__INSTRUCTIONS TO FOLLOW__.
Take the data below and copy exactly the lines starting at the one with "Outline every instance of the gray floor." and finishing at the one with "Outline every instance of the artificial", both included.
>>>>>
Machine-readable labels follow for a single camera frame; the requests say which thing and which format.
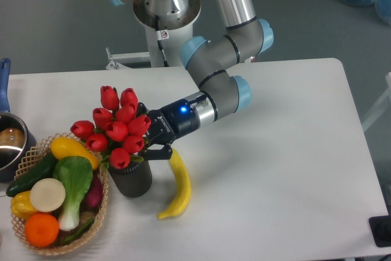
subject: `cooking pot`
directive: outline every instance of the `cooking pot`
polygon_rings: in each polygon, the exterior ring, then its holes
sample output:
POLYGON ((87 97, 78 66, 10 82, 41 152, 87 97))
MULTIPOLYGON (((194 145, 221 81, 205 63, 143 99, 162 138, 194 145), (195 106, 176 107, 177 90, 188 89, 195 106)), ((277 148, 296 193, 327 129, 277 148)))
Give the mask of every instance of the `cooking pot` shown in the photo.
POLYGON ((13 180, 21 159, 36 140, 26 124, 16 115, 10 113, 7 89, 11 61, 3 58, 0 61, 0 182, 13 180))

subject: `black vase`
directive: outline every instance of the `black vase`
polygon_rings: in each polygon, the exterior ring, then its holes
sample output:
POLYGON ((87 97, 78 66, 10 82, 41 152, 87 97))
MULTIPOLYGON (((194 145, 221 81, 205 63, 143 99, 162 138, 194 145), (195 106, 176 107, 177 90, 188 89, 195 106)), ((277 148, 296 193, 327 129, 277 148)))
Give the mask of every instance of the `black vase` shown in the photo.
POLYGON ((149 190, 152 184, 151 167, 147 160, 130 162, 123 169, 109 165, 109 173, 118 190, 126 197, 140 197, 149 190))

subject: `red radish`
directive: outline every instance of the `red radish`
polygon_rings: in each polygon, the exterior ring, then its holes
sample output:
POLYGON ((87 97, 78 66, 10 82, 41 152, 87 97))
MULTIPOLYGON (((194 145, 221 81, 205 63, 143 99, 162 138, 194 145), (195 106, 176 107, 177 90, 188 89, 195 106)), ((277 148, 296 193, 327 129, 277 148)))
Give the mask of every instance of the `red radish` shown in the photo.
POLYGON ((84 197, 84 203, 90 208, 97 208, 102 203, 103 198, 103 185, 98 178, 98 175, 94 172, 90 189, 84 197))

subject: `yellow squash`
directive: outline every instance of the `yellow squash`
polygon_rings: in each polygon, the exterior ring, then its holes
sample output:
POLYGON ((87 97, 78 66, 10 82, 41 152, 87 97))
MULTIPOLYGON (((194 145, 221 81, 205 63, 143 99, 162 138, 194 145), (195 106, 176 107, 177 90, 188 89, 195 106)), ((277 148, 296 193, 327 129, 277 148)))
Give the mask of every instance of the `yellow squash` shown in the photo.
POLYGON ((171 169, 177 183, 177 194, 168 208, 157 215, 158 219, 180 215, 188 206, 191 197, 191 183, 188 170, 178 152, 173 148, 170 159, 171 169))
POLYGON ((75 139, 68 137, 58 137, 53 140, 50 145, 50 149, 54 157, 56 157, 58 160, 68 156, 81 156, 87 158, 91 162, 93 170, 99 166, 99 161, 97 158, 75 139))
POLYGON ((38 213, 30 202, 30 191, 19 193, 11 199, 11 212, 24 220, 38 213))

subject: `pot handle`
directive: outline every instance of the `pot handle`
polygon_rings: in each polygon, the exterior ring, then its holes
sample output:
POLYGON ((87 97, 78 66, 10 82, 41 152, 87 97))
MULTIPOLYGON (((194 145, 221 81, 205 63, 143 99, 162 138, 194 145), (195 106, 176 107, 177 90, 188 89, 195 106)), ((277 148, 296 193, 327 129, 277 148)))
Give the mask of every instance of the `pot handle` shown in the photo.
POLYGON ((0 112, 10 112, 7 89, 10 76, 11 60, 3 58, 0 61, 0 112))

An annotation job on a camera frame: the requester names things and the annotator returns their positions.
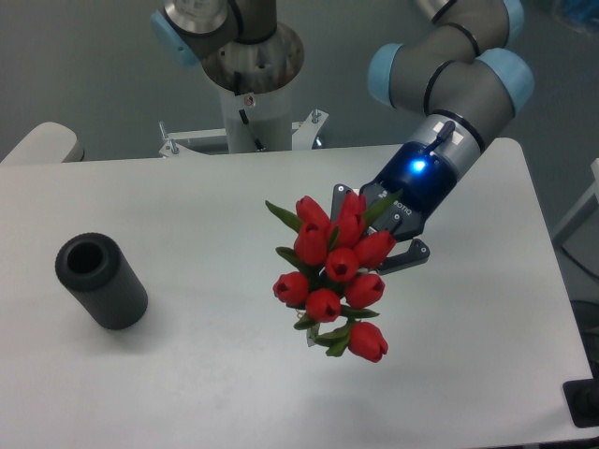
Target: black cable
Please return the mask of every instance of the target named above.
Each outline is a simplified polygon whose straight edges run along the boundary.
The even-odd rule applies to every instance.
[[[566,250],[563,246],[560,249],[562,250],[563,255],[565,255],[570,260],[570,262],[572,262],[574,265],[576,265],[578,268],[584,271],[591,278],[595,279],[596,281],[599,281],[599,274],[593,273],[580,262],[578,262],[578,260],[573,255],[571,255],[568,252],[568,250]]]

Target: black cylinder
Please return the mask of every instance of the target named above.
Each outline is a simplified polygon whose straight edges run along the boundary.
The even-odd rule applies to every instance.
[[[133,325],[148,307],[148,295],[119,246],[102,234],[69,240],[55,262],[56,276],[99,325]]]

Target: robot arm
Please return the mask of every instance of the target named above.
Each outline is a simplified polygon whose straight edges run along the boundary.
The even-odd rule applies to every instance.
[[[277,30],[276,0],[166,0],[152,26],[180,62],[192,65],[232,41],[268,40]]]
[[[435,1],[437,28],[420,44],[389,44],[371,62],[371,94],[393,108],[427,117],[387,165],[360,191],[367,203],[402,190],[402,197],[373,224],[398,241],[422,233],[435,209],[533,92],[530,68],[502,48],[519,33],[519,0]],[[343,200],[337,185],[333,214]],[[413,256],[428,259],[420,240]],[[404,254],[389,270],[415,265]]]

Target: red tulip
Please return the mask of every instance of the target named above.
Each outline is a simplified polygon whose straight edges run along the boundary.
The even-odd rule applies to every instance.
[[[358,258],[349,248],[339,248],[330,252],[325,264],[327,275],[335,282],[354,279],[358,268]]]
[[[345,286],[345,300],[354,309],[364,309],[378,301],[385,291],[385,283],[378,274],[364,274]]]
[[[387,353],[389,345],[381,329],[370,323],[355,323],[349,333],[349,350],[371,362],[378,362]]]
[[[327,258],[329,244],[325,230],[314,223],[304,223],[293,249],[299,260],[308,265],[320,265]]]
[[[330,226],[329,232],[327,233],[328,239],[330,239],[330,235],[335,226],[339,226],[339,237],[337,238],[335,248],[353,248],[366,230],[366,222],[364,222],[364,219],[359,213],[340,216],[337,221]]]
[[[339,210],[339,217],[362,214],[365,210],[366,196],[362,194],[356,195],[353,190],[350,190],[343,199],[341,209]]]
[[[329,216],[322,210],[320,205],[309,196],[305,196],[296,203],[296,211],[298,217],[304,223],[314,223],[321,229],[329,229]]]
[[[308,279],[298,271],[282,274],[272,291],[281,302],[288,306],[298,306],[308,297]]]
[[[395,243],[396,241],[389,231],[385,230],[370,234],[354,247],[359,265],[368,269],[377,268],[391,252]]]
[[[330,323],[341,313],[341,300],[328,288],[321,288],[308,295],[306,313],[318,323]]]

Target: white table
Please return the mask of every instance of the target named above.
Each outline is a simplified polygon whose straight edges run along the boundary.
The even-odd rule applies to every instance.
[[[292,209],[395,148],[0,169],[0,447],[451,448],[582,439],[590,378],[519,145],[497,140],[428,222],[430,261],[373,307],[379,364],[327,358],[273,296]],[[108,332],[58,283],[68,239],[114,238],[146,286]]]

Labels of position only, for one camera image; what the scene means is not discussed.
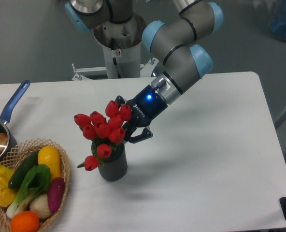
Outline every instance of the cucumber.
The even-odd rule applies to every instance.
[[[38,153],[39,150],[36,150],[30,156],[24,159],[24,161],[18,166],[17,170],[11,176],[8,183],[8,188],[16,189],[21,186],[29,169],[34,165],[38,165]]]

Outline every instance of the blue light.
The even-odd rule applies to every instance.
[[[148,95],[146,96],[146,99],[147,99],[147,100],[151,100],[151,99],[152,99],[152,95],[148,94]]]

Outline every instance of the yellow bell pepper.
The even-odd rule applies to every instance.
[[[50,168],[50,182],[56,177],[61,177],[59,152],[54,147],[45,146],[39,151],[38,164],[45,164]]]
[[[14,171],[0,164],[0,176],[4,176],[9,181],[13,173]]]
[[[17,195],[17,190],[8,188],[9,180],[0,176],[0,206],[8,207],[15,199]]]

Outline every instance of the gray floor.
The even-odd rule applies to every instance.
[[[146,23],[178,19],[171,1],[134,0]],[[260,76],[272,119],[286,104],[286,43],[268,30],[270,15],[252,0],[215,0],[223,9],[222,29],[198,43],[214,61],[212,73],[253,71]],[[104,66],[91,33],[71,24],[62,0],[0,0],[0,84],[69,81],[77,68]],[[142,46],[142,63],[150,54]],[[277,130],[286,160],[286,122]]]

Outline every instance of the artificial flower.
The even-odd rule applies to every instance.
[[[112,153],[112,149],[107,144],[100,144],[97,147],[97,154],[101,158],[108,158],[111,155],[111,153]]]
[[[109,127],[112,130],[114,130],[116,128],[121,128],[123,123],[124,123],[124,120],[123,120],[123,118],[120,115],[112,117],[108,121]]]
[[[111,128],[109,127],[107,123],[99,122],[95,125],[95,132],[100,138],[104,139],[104,138],[109,137],[111,133]]]
[[[90,124],[90,117],[84,114],[78,114],[74,116],[74,121],[79,127],[84,127],[85,125]]]
[[[98,113],[97,111],[94,111],[90,114],[90,119],[92,124],[95,126],[97,123],[104,123],[105,122],[105,118],[102,114]]]
[[[110,101],[109,104],[105,108],[105,114],[108,117],[115,117],[118,115],[118,103],[116,101]]]
[[[122,105],[119,110],[119,115],[124,121],[129,121],[131,119],[131,107],[129,105]]]
[[[109,135],[109,140],[112,143],[118,144],[118,143],[123,141],[123,139],[125,137],[125,133],[126,132],[125,132],[124,128],[114,129]]]
[[[87,156],[85,158],[84,167],[86,171],[94,170],[99,166],[99,160],[95,156]]]
[[[83,127],[83,136],[89,140],[94,140],[96,138],[96,132],[92,125],[85,125]]]

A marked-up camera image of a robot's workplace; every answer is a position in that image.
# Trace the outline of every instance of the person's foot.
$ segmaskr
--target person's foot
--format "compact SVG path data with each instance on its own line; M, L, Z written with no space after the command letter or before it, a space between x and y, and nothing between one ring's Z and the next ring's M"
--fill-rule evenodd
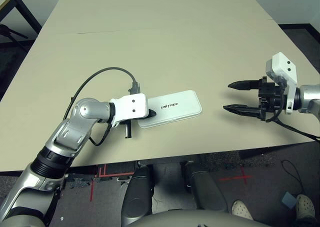
M248 220L252 220L252 221L254 220L248 208L246 207L245 203L243 203L241 200L236 200L235 202L233 202L232 208L231 208L231 214L234 216L246 218Z
M308 196L299 194L296 197L296 219L303 218L314 218L315 217L315 207L311 199Z

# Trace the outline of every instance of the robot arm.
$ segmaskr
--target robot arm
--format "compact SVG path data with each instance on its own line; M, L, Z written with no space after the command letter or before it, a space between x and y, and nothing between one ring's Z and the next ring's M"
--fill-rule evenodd
M300 113L311 113L320 121L319 84L297 88L296 66L281 52L266 62L266 74L274 82L267 82L267 77L264 76L259 80L241 80L228 85L236 90L258 90L258 107L230 104L223 108L234 114L257 117L262 121L266 120L266 113L285 110L286 114L291 114L298 110Z
M143 93L99 102L84 98L70 119L53 132L35 160L23 171L0 207L0 226L48 226L67 169L88 141L95 123L112 127L123 121L154 116Z

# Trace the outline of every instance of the white power bank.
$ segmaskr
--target white power bank
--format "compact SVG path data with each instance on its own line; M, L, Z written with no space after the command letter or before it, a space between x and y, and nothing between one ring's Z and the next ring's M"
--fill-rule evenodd
M156 116L139 119L138 124L141 128L188 119L198 116L202 111L196 92L193 90L149 98L147 106L156 112Z

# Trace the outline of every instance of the blue object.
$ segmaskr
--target blue object
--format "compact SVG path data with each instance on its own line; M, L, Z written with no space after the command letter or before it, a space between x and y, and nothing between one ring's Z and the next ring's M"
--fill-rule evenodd
M290 194L288 191L285 192L281 202L287 206L290 210L292 210L293 207L295 207L297 203L297 199L293 197L292 194Z

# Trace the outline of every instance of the table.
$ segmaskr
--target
<<<<<
__REPLY__.
Outline every instance of the gray floor.
The even-odd rule applies to every instance.
[[[146,23],[178,19],[171,1],[134,0]],[[260,76],[272,119],[286,104],[286,43],[268,30],[270,15],[252,0],[215,0],[223,9],[222,29],[198,43],[214,61],[212,73],[253,71]],[[104,66],[91,33],[71,24],[62,0],[0,0],[0,84],[69,81],[77,68]],[[142,46],[142,63],[150,54]],[[277,130],[286,160],[286,122]]]

Outline every instance of the artificial flower.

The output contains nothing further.